Exercise objective>
Output the entire listing that follows verbatim.

• • • • • • •

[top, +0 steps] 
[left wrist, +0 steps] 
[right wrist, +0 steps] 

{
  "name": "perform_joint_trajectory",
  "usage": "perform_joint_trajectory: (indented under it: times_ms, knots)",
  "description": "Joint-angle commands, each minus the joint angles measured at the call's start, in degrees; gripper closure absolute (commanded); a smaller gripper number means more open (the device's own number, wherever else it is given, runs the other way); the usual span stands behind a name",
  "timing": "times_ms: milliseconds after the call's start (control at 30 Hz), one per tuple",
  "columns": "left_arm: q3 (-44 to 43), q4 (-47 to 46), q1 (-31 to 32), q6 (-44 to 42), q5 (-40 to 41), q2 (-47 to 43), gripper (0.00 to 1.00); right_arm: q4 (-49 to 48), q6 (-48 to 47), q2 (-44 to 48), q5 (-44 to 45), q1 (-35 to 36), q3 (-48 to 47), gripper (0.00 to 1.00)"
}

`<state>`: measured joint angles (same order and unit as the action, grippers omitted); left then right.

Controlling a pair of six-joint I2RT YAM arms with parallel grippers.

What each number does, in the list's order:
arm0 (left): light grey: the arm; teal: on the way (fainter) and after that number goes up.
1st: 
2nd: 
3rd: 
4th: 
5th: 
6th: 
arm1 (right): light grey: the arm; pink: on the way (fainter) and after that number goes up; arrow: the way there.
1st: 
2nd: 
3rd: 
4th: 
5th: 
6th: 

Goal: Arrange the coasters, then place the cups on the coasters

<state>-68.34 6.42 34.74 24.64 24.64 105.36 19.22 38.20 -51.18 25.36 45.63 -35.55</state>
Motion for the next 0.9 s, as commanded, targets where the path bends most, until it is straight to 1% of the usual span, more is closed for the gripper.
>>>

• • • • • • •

Solution to this problem>
[top, +0 steps] 
[left wrist, +0 steps] 
[right wrist, +0 steps] 

{
  "name": "perform_joint_trajectory",
  "usage": "perform_joint_trajectory: (indented under it: times_ms, knots)",
  "description": "Joint-angle commands, each minus the joint angles measured at the call's start, in degrees; gripper closure absolute (commanded); a smaller gripper number means more open (the device's own number, wherever else it is given, runs the other way); the usual span stands behind a name",
  "timing": "times_ms: milliseconds after the call's start (control at 30 Hz), one per tuple",
  "columns": "left_arm: q3 (-44 to 43), q4 (-47 to 46), q1 (-31 to 32), q6 (-44 to 42), q5 (-40 to 41), q2 (-47 to 43), gripper (0.00 to 1.00); right_arm: q4 (-49 to 48), q6 (-48 to 47), q2 (-44 to 48), q5 (-44 to 45), q1 (-35 to 36), q3 (-48 to 47), gripper (0.00 to 1.00)"
}

`<state>`: measured joint angles (same order and unit as the action, grippers omitted); left then right.

Controlling a pair of six-joint I2RT YAM arms with parallel grippers.

What each number does, in the list's order:
arm0 (left): light grey: the arm; teal: on the way (fainter) and after that number goes up.
1st: 
2nd: 
3rd: 
4th: 
5th: 
6th: 
arm1 (right): light grey: the arm; pink: on the way (fainter) and after that number goes up; arrow: the way there.
1st: 
2nd: 
3rd: 
4th: 
5th: 
6th: 

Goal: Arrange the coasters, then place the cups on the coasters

<state>-68.34 6.42 34.74 24.64 24.64 105.36 19.22 38.20 -51.18 25.36 45.63 -35.55</state>
Motion for the next 0.9 s, as commanded, targets where the path bends most, until it is straight to 1% of the usual span, more is closed for the gripper.
>>>

This finishes the answer.